思量半夜,她已经同意大半。
只是难下决心。
毕竟初来乍到,不知道宋常贵真正为人。
又叹她这一生,怎么都是当后娘的命?
也不知道上辈子作了什么孽?
次日里,她面色如常,喜月的目光却来回在她脸上打量。
她几次险些招架不住,差点吐露了出来。
闺女比她想象的还要有主意,但她还是个孩子啊。
若是再大一些,也就愿意说给她听了。
洗着衣裳发呆,不知徐氏何时过来蹲在她身边。
在大石上捶着衣裳问她:“妹子,你想的怎么样?”
杜巧娘张张嘴,没发出声音。
徐氏又劝:“常贵也是我看着长大的,话不多,人却老实本分,也勤快。”
“地里活能做,灶上的活也能支把手,还有一门竹编的手艺。”
“以前不是没有人相中他,不瞒你说,为了青成才一直单着。

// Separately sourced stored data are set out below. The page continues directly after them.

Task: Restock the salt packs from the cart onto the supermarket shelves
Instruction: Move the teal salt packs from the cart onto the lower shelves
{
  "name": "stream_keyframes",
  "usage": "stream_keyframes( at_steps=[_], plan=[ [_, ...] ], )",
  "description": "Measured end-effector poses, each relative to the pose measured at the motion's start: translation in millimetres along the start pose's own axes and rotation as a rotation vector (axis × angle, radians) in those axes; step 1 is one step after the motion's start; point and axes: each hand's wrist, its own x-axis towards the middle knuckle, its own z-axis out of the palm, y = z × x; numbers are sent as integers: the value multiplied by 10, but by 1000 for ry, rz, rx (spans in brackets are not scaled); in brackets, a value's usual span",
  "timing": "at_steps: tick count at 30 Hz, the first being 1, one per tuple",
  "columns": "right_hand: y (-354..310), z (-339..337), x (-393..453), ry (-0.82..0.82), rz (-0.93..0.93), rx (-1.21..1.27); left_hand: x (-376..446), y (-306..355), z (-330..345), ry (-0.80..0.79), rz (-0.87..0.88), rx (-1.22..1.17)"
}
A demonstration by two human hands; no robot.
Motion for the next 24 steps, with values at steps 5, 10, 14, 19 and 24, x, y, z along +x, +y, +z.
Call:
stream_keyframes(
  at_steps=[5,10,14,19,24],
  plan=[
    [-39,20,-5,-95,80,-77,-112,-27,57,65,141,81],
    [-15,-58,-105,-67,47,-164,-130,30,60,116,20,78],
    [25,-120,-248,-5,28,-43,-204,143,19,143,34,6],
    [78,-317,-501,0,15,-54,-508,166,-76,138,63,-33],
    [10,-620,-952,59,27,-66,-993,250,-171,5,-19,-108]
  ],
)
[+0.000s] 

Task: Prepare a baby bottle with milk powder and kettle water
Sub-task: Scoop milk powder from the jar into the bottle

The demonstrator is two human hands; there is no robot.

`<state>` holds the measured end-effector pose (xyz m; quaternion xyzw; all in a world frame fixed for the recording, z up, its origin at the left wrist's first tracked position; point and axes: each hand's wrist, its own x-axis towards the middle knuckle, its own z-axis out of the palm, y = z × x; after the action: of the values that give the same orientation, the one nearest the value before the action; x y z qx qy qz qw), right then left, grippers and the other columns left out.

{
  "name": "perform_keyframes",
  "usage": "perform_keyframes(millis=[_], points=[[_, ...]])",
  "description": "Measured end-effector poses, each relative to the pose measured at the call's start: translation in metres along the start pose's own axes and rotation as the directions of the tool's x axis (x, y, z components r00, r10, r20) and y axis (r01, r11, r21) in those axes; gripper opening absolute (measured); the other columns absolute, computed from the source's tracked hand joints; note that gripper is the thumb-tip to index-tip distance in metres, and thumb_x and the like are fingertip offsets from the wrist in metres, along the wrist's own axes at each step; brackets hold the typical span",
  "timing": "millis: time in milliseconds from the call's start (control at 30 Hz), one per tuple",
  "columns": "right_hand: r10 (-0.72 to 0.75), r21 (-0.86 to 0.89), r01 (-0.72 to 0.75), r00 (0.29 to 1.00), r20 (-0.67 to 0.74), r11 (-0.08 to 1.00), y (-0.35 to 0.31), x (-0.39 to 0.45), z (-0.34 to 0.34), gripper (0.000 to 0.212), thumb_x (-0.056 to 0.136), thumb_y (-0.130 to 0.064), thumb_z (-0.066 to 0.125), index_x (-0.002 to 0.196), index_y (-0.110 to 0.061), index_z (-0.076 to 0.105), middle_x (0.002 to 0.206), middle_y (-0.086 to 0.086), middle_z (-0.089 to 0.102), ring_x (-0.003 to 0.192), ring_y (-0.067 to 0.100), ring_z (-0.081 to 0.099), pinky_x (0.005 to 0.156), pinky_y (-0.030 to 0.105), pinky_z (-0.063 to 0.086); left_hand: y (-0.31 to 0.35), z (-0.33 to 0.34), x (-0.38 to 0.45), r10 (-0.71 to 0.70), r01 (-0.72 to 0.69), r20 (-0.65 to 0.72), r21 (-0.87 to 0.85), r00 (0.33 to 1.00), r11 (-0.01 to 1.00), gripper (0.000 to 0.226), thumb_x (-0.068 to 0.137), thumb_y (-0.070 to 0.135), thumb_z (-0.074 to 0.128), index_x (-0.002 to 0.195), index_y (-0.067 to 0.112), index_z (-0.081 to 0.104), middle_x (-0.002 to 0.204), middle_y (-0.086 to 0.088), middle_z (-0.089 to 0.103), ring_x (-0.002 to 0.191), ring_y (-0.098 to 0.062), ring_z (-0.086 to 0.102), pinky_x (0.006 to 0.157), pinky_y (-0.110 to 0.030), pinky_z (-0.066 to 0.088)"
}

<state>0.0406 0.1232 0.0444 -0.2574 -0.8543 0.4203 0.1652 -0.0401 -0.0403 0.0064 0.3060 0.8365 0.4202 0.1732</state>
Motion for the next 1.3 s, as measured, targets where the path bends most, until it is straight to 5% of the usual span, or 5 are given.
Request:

”
杜巧娘就是想着他有手艺能做活,才有些想法。
好奇问:“他媳妇是怎么过世的?”
徐氏叹一声:“生青成时难产,伤了身子,熬一年多就走了。”
杜巧娘跟着叹息一声:“也是个可怜的,孩子才一岁,当娘的多舍不得哟。”
“谁说不是呢,快不行的时候死命抓着我的手,哭着哀求我多照顾些青成,咱都是当娘的人,最明白这感受。”
迟疑着,杜巧娘又问:“那他们夫妻…感情好吗?”
徐氏洗衣裳的手停住,望着她说:“妹子,我也不瞒你,少年夫妻自然是好过,后来也不差,毕竟家中日子好过,不用为柴米油盐吵嘴。”